• **Task**:
A word-for-word copy of the records is needed, with every picture left out.
━━ Excerpted records
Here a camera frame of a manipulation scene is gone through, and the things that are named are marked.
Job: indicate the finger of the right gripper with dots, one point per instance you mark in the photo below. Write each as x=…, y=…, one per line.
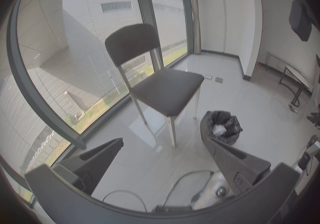
x=315, y=118

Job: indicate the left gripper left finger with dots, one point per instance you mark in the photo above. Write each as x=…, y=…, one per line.
x=95, y=165

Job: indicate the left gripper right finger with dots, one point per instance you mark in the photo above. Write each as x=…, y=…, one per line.
x=237, y=168

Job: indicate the black plastic bag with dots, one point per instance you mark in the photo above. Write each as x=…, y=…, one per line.
x=207, y=123

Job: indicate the white printed wrapper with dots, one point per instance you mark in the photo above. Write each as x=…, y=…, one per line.
x=218, y=130

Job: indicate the white table black legs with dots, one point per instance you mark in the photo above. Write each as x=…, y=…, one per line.
x=300, y=75

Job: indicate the dark grey white-legged chair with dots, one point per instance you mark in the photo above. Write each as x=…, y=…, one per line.
x=165, y=88
━━━━
• **Answer space**:
Here a camera frame of a manipulation scene is gone through, and the things that are named are marked.
Job: indicate the finger of the right gripper with dots, one point per instance you mark in the photo below. Write each as x=…, y=…, one per line.
x=315, y=118

Job: indicate the left gripper left finger with dots, one point per instance you mark in the photo above. Write each as x=…, y=…, one per line.
x=95, y=165

Job: indicate the left gripper right finger with dots, one point per instance you mark in the photo above. Write each as x=…, y=…, one per line.
x=237, y=168

Job: indicate the black plastic bag with dots, one point per instance you mark in the photo above. Write each as x=…, y=…, one per line.
x=207, y=123

Job: indicate the white printed wrapper with dots, one point per instance you mark in the photo above. Write each as x=…, y=…, one per line.
x=218, y=130

Job: indicate the white table black legs with dots, one point per instance you mark in the photo above. Write each as x=…, y=…, one per line.
x=300, y=75

Job: indicate the dark grey white-legged chair with dots, one point per instance you mark in the photo above. Write each as x=…, y=…, one per line.
x=165, y=88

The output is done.